Immediately following the pick on the ESPN broadcast, Rebecca Lobo alluded to a potential trade. If we are waiting for the other shoe to drop still, Walker’s situation might change in the coming days (and make a lot more sense). If not, minutes could be hard to come by in her rookie season.
It is worth noting that on the Liberty’s pre-draft Facebook live event, they talked at length about how players from UConn come “pro-ready” and transition well to the league. Perhaps this implies that Walker may fit into their puzzle more quickly than expected.
New York’s backcourt, while extremely talented, is also very young which could lead to more opportunities in a changing rotation.
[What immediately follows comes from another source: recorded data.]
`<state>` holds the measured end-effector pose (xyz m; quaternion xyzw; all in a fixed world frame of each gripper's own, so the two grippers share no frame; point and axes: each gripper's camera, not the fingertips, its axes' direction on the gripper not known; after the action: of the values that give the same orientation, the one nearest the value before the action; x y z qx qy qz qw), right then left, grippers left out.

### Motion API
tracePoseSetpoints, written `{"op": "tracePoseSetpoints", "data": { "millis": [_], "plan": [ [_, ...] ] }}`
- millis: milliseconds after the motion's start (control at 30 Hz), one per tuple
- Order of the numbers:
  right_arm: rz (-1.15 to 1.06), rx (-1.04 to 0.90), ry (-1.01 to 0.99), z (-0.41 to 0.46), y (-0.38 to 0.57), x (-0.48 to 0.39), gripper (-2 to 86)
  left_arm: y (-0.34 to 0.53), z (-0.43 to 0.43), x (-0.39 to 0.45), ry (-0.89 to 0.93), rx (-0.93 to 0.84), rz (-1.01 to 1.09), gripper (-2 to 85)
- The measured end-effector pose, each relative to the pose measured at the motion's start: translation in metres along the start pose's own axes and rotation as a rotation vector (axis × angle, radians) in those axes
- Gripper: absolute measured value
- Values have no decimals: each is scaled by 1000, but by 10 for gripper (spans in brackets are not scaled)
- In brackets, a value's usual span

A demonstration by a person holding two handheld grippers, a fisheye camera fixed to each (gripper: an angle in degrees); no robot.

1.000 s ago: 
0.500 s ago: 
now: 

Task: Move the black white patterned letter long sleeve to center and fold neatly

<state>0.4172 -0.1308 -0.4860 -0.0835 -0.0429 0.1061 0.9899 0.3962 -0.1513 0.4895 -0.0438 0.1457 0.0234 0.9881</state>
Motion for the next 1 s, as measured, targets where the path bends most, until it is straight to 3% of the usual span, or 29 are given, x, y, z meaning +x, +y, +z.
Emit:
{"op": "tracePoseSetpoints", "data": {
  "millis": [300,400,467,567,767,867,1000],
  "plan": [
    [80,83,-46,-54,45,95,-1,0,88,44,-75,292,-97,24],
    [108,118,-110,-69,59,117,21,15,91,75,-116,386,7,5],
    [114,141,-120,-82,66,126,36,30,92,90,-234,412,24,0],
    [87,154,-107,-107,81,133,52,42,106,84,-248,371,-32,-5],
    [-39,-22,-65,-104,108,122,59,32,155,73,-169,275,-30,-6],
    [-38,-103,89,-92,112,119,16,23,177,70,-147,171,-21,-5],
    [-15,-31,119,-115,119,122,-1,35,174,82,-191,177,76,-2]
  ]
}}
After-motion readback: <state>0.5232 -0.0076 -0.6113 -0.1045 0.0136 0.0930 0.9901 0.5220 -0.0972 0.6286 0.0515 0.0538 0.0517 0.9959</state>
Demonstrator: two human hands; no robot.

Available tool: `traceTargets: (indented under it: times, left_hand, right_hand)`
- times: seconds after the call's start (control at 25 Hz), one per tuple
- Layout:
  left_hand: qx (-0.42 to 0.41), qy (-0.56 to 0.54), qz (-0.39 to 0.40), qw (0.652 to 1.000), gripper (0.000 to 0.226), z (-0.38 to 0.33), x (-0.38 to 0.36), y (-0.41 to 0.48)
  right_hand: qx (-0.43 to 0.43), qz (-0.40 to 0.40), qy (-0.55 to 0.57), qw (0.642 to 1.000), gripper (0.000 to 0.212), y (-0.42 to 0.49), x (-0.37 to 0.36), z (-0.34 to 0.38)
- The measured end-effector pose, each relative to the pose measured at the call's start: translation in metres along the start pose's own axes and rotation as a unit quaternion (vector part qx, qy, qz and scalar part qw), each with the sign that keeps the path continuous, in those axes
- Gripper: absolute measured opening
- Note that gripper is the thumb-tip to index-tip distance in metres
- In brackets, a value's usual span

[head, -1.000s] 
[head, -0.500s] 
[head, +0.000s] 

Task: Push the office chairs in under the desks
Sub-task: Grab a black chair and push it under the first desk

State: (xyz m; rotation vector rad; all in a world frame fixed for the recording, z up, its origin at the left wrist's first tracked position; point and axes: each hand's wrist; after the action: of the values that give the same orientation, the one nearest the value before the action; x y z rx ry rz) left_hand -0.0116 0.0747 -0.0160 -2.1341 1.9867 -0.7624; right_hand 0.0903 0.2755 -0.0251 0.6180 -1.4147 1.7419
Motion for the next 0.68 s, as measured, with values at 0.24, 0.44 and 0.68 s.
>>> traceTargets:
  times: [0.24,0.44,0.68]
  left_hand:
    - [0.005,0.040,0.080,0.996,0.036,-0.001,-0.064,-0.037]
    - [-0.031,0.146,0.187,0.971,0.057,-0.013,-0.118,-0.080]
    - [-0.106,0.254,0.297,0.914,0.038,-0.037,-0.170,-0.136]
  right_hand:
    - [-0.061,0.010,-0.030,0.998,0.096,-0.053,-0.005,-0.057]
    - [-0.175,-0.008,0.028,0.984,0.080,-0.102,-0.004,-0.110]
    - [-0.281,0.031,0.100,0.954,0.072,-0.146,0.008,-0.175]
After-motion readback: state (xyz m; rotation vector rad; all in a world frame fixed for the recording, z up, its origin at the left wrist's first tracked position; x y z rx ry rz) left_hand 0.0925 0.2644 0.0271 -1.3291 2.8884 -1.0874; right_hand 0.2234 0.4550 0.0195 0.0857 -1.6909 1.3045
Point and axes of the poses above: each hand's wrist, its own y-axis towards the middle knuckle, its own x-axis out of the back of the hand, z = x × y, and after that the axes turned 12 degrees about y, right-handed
However, former Husky Kia Nurse often plays as a stretch three and already claimed her first All-Star appearance last year.
If Walker stays in New York, they’ll likely use her as a piece off the bench and a reliable source of perimeter shooting. She won’t have an All-Rookie team type of season, but it will give her an opportunity to develop her game and to earn a more defined role in the future.
Crystal Dangerfield - Minnesota Lynx
Dangerfield falling to 16th was one of the big surprises of the night, and also gives the Minnesota Lynx the steal of the draft. While some mock drafts had her ending up in Minnesota with the sixth pick, at sixth or 16th the Lynx are still the best possible fit for her.
In a year where it may be hard for second-rounders to make a roster, Dangerfield is in an excellent spot to do just that. Minnesota has depth at the guard position, but lacks depth at the point, which creates an excellent opportunity.
Minnesota does have an All-Star point guard in Odyssey Sims, but Sims is sitting out the upcoming 2020 season. That leaves Dangerfield as the only true point guard on the roster. While it is likely that Lexie Brown will start at the point for the Lynx this season, Dangerfield gives Minnesota options as a backup point guard. She can also play alongside Brown, who is also an excellent three-point shooter, to help them spread the floor more.
The Lynx also fell in the bottom third of the league last year for three-point shooting. Dangerfield, who shot over 40 percent from deep this year and in her sophomore season, helps to improve that gap in the Lynx’s repertoire. Ultimately, Dangerfield has landed in a spot where there is a big opportunity for a successful rookie season.